Description of the task:
Could you return every record below exactly as it is written?

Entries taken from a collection
▬▬▬
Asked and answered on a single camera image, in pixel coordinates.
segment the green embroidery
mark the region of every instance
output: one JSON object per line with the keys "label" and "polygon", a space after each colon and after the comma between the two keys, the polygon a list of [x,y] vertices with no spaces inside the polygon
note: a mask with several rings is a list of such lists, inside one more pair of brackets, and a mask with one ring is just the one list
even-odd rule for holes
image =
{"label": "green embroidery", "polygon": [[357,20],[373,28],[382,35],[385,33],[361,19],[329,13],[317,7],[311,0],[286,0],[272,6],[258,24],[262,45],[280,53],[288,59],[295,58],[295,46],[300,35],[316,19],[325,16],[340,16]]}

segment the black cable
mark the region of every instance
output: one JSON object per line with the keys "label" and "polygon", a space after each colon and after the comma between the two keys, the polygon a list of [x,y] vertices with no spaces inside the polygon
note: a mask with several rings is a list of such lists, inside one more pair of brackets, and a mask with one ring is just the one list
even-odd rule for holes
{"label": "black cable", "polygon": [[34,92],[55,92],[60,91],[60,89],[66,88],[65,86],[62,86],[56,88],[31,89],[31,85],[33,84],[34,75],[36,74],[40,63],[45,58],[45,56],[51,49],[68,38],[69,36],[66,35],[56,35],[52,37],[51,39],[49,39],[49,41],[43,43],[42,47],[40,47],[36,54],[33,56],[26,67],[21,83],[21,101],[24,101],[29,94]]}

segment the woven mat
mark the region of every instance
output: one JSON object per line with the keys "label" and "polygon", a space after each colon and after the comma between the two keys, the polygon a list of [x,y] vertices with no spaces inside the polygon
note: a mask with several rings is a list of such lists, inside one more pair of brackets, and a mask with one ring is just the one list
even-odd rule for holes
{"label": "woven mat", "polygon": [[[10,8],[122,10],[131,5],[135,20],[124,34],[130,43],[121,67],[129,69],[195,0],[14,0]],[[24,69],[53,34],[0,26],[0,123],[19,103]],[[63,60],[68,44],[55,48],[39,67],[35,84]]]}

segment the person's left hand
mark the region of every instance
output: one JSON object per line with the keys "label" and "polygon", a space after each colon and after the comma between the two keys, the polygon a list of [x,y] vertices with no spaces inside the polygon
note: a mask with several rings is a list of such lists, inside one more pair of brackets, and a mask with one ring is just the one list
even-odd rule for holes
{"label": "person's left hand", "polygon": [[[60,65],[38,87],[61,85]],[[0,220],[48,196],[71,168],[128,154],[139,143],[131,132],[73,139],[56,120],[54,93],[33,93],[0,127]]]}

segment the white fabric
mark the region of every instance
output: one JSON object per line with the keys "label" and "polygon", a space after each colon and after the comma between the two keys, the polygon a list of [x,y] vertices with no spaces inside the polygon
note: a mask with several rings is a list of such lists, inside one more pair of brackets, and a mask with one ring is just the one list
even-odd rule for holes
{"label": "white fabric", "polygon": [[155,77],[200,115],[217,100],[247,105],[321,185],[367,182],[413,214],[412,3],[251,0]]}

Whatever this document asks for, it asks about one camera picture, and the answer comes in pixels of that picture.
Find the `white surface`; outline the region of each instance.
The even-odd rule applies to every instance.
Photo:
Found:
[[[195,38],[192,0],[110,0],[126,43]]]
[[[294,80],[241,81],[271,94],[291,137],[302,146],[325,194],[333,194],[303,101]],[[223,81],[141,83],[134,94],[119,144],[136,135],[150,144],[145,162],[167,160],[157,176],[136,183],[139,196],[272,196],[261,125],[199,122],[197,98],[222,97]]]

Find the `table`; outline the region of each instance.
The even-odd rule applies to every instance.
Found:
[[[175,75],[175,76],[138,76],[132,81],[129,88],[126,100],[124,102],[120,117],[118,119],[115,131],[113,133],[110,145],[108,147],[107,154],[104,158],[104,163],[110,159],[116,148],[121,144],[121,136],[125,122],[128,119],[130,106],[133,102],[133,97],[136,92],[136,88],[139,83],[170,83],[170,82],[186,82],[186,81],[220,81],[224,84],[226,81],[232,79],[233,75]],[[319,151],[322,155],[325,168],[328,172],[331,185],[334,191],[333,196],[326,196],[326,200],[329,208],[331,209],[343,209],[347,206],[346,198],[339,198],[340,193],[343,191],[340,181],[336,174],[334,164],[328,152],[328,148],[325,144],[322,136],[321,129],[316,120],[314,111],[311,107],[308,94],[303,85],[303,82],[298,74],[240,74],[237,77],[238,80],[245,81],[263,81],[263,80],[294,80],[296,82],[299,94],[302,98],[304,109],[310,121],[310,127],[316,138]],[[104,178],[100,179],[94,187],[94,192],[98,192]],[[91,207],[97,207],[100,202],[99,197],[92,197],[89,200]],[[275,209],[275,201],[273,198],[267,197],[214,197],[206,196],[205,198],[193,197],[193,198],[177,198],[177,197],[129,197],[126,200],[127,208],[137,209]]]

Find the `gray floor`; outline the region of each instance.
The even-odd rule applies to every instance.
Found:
▬▬▬
Result for this task:
Asked and answered on a single camera image, in pixel coordinates.
segment the green embroidery
mark the region of every instance
output: one JSON object per line with the keys "label" and "polygon", a space after each colon and after the comma between the two keys, the polygon a list of [x,y] vertices with no spaces inside the polygon
note: a mask with several rings is a list of such lists, inside one more pair of brackets, and a mask with one ring is just the one list
even-odd rule for holes
image =
{"label": "green embroidery", "polygon": [[357,20],[373,28],[382,35],[385,33],[361,19],[329,13],[317,7],[311,0],[286,0],[272,6],[258,24],[262,45],[280,53],[288,59],[295,58],[295,46],[300,35],[316,19],[325,16],[340,16]]}

segment the black cable
mark the region of every instance
output: one JSON object per line with the keys "label" and "polygon", a space after each colon and after the comma between the two keys, the polygon a list of [x,y] vertices with no spaces inside the polygon
note: a mask with several rings is a list of such lists, inside one more pair of brackets, and a mask with one ring is just the one list
even-odd rule for holes
{"label": "black cable", "polygon": [[34,92],[55,92],[60,91],[60,89],[66,88],[65,86],[62,86],[56,88],[31,89],[31,85],[33,84],[34,75],[36,74],[40,63],[45,58],[45,56],[51,49],[68,38],[69,36],[66,35],[56,35],[52,37],[51,39],[49,39],[49,41],[43,43],[42,47],[40,47],[36,54],[33,56],[26,67],[21,83],[21,101],[24,101],[29,94]]}

segment the woven mat
mark the region of every instance
output: one JSON object per line with the keys "label" and "polygon", a space after each colon and after the comma between the two keys, the polygon a list of [x,y] vertices with no spaces inside the polygon
note: a mask with several rings is a list of such lists, inside one more pair of brackets, and a mask with one ring is just the one list
even-odd rule for holes
{"label": "woven mat", "polygon": [[[10,8],[122,10],[131,5],[135,20],[124,34],[130,43],[121,67],[129,69],[195,0],[14,0]],[[24,69],[53,34],[0,26],[0,123],[19,103]],[[63,60],[68,44],[55,48],[39,67],[35,84]]]}

segment the person's left hand
mark the region of every instance
output: one JSON object per line with the keys "label" and "polygon", a space after each colon and after the comma between the two keys, the polygon a list of [x,y] vertices with no spaces inside the polygon
note: a mask with several rings is a list of such lists, inside one more pair of brackets, and a mask with one ring is just the one list
even-odd rule for holes
{"label": "person's left hand", "polygon": [[[60,65],[38,87],[61,85]],[[0,220],[48,196],[71,168],[128,154],[139,143],[131,132],[73,139],[56,120],[54,93],[33,93],[0,127]]]}

segment the white fabric
mark the region of every instance
output: one JSON object per line with the keys "label" and "polygon", a space after each colon and after the comma between the two keys, the polygon a list of [x,y] vertices with no spaces inside the polygon
note: a mask with several rings is a list of such lists, inside one more pair of brackets, and a mask with one ring is just the one list
even-odd rule for holes
{"label": "white fabric", "polygon": [[155,77],[200,115],[217,100],[247,105],[321,185],[367,182],[413,214],[412,3],[251,0]]}

Whatever this document asks for, it asks about one camera picture, and the answer comes in pixels of that picture.
Find the `white surface`; outline the region of each instance.
The even-odd rule applies to every instance.
Photo:
Found:
[[[195,38],[192,0],[110,0],[126,43]]]
[[[294,80],[241,81],[271,94],[291,137],[302,146],[325,194],[333,194],[303,101]],[[223,81],[141,83],[134,94],[119,144],[136,135],[150,144],[145,162],[167,160],[157,176],[136,183],[139,196],[272,196],[261,125],[199,122],[197,98],[222,97]]]

Find the `table`; outline the region of each instance.
The even-odd rule applies to every instance.
Found:
[[[175,75],[175,76],[138,76],[132,81],[129,88],[126,100],[124,102],[120,117],[118,119],[115,131],[113,133],[110,145],[108,147],[107,154],[104,158],[104,163],[110,159],[116,148],[121,144],[121,136],[125,122],[128,119],[130,106],[133,102],[133,97],[136,92],[136,88],[139,83],[170,83],[170,82],[186,82],[186,81],[220,81],[224,84],[226,81],[232,79],[233,75]],[[319,151],[322,155],[325,168],[328,172],[331,185],[334,191],[333,196],[326,196],[326,200],[329,208],[331,209],[343,209],[347,206],[346,198],[339,198],[340,193],[343,191],[340,181],[336,174],[334,164],[328,152],[328,148],[325,144],[322,136],[321,129],[316,120],[314,111],[311,107],[308,94],[303,85],[303,82],[298,74],[240,74],[237,77],[238,80],[245,81],[263,81],[263,80],[294,80],[296,82],[299,94],[302,98],[304,109],[310,121],[310,127],[316,138]],[[104,178],[100,179],[94,187],[94,192],[98,192]],[[91,207],[97,207],[100,202],[99,197],[92,197],[89,200]],[[275,209],[275,201],[273,198],[267,197],[214,197],[206,196],[205,198],[193,197],[193,198],[177,198],[177,197],[129,197],[126,200],[127,208],[137,209]]]

Find the `gray floor`; outline the region of each instance.
The even-odd rule applies to every instance.
Found:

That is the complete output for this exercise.